> [What to work on] Take each line of the listing that has the string "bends" and report it.

> [Material for the task]
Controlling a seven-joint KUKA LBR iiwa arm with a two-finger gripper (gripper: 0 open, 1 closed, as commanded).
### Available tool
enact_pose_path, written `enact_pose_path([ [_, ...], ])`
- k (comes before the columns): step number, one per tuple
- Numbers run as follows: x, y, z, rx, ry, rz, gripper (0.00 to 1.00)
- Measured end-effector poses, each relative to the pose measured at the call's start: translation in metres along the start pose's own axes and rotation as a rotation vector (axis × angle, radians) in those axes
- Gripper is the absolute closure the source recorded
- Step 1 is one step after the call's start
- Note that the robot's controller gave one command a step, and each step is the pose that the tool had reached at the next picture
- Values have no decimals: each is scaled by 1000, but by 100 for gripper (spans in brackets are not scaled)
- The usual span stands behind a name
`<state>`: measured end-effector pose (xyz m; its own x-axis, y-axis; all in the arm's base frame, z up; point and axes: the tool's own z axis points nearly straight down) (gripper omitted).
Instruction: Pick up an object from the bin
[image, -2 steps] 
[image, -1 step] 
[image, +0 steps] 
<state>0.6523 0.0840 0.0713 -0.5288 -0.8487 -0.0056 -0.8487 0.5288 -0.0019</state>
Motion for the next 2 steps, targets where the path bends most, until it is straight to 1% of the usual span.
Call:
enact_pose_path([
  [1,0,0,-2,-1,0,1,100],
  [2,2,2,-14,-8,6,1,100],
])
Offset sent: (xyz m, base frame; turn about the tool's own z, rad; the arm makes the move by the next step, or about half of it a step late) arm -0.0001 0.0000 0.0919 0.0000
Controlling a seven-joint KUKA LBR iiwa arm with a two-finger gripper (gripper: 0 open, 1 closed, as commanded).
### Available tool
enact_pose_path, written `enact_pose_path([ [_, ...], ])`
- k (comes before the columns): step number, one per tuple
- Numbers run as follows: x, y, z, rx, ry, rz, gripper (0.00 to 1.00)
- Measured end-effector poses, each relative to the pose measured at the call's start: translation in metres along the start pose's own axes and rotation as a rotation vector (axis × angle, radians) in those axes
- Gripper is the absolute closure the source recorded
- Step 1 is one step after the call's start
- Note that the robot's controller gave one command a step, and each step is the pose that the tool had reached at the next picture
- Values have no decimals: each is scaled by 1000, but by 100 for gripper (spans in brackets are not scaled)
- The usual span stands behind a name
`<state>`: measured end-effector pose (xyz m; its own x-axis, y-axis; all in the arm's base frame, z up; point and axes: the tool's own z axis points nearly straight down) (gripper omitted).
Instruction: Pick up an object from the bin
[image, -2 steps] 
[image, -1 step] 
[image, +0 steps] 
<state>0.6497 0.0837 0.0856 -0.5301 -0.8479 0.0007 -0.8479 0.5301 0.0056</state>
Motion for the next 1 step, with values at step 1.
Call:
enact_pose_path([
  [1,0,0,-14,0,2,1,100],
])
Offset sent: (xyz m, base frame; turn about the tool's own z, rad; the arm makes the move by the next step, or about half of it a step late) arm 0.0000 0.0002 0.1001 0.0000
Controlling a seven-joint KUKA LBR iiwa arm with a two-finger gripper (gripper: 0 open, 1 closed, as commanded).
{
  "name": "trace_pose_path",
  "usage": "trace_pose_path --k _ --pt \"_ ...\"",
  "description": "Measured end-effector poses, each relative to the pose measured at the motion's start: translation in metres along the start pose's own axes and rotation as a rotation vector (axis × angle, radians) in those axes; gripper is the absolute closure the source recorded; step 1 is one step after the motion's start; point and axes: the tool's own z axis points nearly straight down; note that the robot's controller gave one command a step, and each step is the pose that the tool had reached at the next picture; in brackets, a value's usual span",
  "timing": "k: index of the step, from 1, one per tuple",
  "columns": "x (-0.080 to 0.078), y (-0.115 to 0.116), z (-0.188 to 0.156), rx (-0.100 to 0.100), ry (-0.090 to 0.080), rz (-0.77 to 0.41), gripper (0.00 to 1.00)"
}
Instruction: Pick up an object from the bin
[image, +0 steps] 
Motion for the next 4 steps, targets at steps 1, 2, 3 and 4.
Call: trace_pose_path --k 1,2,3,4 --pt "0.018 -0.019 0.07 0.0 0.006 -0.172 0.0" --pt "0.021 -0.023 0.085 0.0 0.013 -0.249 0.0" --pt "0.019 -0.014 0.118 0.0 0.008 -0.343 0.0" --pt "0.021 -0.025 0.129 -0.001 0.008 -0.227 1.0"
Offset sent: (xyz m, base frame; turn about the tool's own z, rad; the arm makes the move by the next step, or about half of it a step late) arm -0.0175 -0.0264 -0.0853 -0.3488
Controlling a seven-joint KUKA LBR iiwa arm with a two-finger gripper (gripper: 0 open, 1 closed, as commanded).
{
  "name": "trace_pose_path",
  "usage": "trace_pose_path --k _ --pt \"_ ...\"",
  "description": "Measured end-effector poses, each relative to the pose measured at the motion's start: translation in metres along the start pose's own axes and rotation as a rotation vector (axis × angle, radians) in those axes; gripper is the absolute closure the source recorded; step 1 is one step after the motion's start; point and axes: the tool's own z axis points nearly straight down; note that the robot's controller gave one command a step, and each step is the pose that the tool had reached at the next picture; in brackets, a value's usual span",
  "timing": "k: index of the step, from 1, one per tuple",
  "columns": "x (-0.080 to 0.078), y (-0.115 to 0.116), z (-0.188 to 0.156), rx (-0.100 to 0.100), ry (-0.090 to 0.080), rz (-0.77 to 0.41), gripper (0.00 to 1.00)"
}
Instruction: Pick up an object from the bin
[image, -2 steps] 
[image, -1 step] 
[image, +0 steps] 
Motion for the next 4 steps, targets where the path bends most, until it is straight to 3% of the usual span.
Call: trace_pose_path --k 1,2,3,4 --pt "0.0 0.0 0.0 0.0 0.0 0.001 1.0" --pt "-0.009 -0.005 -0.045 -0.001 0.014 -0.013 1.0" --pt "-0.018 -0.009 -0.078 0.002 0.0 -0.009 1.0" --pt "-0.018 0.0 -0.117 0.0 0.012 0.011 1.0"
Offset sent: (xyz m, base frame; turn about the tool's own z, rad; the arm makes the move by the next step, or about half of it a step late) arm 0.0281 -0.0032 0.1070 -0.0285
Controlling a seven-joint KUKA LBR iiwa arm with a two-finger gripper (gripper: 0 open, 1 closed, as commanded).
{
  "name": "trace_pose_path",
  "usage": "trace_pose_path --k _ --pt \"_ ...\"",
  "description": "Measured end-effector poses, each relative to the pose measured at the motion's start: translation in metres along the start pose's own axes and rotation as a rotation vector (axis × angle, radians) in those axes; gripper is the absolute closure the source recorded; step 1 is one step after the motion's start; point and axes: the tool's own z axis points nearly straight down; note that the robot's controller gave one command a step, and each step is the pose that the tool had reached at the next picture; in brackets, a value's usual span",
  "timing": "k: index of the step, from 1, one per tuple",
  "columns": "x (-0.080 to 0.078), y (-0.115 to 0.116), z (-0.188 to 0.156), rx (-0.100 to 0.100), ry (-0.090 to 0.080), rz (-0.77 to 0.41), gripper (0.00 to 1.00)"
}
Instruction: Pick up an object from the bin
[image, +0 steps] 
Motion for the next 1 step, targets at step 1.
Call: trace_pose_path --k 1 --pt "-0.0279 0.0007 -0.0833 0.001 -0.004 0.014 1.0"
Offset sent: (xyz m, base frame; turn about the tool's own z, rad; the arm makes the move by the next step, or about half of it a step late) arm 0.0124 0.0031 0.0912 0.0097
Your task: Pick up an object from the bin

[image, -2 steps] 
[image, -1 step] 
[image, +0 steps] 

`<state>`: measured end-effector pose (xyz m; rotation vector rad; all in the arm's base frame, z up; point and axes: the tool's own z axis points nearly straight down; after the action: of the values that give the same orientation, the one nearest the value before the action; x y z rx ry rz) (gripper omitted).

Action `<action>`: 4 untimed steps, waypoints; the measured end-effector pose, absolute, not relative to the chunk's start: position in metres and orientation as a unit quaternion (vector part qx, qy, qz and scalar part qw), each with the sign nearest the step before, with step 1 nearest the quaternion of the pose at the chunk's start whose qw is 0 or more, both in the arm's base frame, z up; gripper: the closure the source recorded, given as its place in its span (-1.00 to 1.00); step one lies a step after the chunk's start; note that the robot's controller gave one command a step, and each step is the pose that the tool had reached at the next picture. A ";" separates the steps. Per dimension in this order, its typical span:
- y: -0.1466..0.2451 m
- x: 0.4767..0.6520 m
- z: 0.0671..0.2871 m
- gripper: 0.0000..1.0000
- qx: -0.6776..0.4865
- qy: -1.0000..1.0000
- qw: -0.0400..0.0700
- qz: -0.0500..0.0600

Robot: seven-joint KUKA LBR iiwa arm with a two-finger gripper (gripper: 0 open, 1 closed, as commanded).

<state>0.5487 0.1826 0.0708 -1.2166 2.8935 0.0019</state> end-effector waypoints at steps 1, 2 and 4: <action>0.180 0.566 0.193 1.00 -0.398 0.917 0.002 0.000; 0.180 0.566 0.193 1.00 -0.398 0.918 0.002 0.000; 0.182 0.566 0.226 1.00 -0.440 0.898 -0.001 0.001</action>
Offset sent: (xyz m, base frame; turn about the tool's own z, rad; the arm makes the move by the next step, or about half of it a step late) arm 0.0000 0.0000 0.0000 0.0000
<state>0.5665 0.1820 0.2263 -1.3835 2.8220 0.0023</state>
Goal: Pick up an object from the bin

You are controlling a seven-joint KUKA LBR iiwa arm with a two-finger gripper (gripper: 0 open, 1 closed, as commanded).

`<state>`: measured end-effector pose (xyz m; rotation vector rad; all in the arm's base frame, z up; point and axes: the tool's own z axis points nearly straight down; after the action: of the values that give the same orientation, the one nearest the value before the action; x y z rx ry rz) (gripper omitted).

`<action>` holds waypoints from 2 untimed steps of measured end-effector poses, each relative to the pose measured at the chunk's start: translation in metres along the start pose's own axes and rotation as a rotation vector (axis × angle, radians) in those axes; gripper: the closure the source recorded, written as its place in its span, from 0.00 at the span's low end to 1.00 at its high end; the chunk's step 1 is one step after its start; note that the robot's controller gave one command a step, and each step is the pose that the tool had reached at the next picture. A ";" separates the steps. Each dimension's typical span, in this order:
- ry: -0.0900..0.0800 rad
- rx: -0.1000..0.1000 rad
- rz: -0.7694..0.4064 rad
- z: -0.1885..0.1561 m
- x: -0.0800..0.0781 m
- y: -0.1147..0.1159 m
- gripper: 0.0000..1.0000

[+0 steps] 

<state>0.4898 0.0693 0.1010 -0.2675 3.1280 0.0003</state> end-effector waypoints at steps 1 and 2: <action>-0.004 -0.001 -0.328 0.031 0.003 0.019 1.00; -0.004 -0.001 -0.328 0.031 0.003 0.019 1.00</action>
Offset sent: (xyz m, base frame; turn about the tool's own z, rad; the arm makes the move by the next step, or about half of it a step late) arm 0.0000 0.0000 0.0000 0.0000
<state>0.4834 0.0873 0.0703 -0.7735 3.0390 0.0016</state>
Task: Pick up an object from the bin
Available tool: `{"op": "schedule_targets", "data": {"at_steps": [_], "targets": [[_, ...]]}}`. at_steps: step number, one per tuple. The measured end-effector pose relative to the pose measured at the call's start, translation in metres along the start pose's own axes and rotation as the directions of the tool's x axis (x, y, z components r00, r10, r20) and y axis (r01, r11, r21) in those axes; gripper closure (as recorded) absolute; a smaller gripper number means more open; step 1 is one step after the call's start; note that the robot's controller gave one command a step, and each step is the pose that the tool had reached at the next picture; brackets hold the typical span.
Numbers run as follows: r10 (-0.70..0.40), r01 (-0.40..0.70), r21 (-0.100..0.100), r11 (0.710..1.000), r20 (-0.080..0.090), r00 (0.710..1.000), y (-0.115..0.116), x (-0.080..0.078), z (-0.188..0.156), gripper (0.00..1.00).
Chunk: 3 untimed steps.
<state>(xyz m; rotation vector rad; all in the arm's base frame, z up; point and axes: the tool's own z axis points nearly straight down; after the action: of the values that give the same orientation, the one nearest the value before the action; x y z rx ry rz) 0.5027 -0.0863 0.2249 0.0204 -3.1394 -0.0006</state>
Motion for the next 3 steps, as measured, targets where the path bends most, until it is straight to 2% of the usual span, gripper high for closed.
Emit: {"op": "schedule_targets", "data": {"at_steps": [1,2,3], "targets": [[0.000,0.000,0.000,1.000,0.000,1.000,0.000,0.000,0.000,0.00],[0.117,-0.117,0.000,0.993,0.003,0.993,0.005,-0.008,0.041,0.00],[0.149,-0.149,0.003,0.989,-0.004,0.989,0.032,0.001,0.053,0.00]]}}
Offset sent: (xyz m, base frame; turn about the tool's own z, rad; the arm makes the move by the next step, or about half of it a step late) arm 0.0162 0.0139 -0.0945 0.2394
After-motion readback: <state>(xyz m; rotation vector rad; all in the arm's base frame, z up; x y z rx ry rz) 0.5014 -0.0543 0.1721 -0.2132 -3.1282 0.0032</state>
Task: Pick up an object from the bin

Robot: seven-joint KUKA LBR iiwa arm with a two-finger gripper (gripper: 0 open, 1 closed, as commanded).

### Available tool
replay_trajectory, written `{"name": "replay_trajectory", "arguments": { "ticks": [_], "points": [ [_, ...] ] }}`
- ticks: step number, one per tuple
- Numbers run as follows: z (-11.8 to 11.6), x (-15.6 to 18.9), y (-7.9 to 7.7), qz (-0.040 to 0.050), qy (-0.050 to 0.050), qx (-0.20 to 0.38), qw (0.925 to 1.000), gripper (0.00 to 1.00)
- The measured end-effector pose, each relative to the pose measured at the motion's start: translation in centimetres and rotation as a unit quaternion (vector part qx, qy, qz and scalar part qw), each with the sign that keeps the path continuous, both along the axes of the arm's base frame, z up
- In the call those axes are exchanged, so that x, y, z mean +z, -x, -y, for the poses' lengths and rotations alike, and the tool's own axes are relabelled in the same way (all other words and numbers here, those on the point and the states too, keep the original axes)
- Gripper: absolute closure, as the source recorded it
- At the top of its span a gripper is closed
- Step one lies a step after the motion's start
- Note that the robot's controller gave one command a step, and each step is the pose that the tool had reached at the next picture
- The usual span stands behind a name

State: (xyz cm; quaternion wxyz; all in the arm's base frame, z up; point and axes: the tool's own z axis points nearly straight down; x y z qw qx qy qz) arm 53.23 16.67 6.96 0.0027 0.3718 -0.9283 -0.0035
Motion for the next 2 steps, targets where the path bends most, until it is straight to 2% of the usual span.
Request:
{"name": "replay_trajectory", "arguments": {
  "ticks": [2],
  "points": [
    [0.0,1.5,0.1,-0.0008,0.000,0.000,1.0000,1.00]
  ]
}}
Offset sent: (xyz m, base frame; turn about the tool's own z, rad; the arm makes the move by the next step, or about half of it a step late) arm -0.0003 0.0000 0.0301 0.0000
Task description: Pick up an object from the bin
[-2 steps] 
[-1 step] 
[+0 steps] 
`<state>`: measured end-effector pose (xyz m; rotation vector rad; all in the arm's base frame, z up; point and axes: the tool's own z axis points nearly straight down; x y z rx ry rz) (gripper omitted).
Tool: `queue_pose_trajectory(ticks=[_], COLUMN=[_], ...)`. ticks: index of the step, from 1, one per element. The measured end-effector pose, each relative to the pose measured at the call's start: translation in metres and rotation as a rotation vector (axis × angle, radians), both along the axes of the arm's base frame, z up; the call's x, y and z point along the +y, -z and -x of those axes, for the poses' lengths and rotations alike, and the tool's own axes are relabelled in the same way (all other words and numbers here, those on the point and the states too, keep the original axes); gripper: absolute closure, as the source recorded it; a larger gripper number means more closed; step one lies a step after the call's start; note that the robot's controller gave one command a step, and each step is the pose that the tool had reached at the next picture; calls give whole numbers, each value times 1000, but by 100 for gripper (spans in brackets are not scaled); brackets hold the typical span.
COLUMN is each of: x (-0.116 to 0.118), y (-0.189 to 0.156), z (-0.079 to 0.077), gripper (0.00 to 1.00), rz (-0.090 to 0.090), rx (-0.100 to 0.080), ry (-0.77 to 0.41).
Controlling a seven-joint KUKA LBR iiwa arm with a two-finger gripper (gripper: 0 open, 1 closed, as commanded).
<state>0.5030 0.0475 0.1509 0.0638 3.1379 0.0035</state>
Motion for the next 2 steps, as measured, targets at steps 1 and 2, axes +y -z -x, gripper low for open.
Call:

> [Reply]
Motion for the next 2 steps, targets where the path bends most, until it is straight to 1% of the usual span.
Motion for the next 4 steps, targets where the path bends most, until it is straight to 3% of the usual span.
Motion for the next 3 steps, as measured, targets where the path bends most, until it is straight to 2% of the usual span, gripper high for closed.
Motion for the next 2 steps, targets where the path bends most, until it is straight to 2% of the usual span.

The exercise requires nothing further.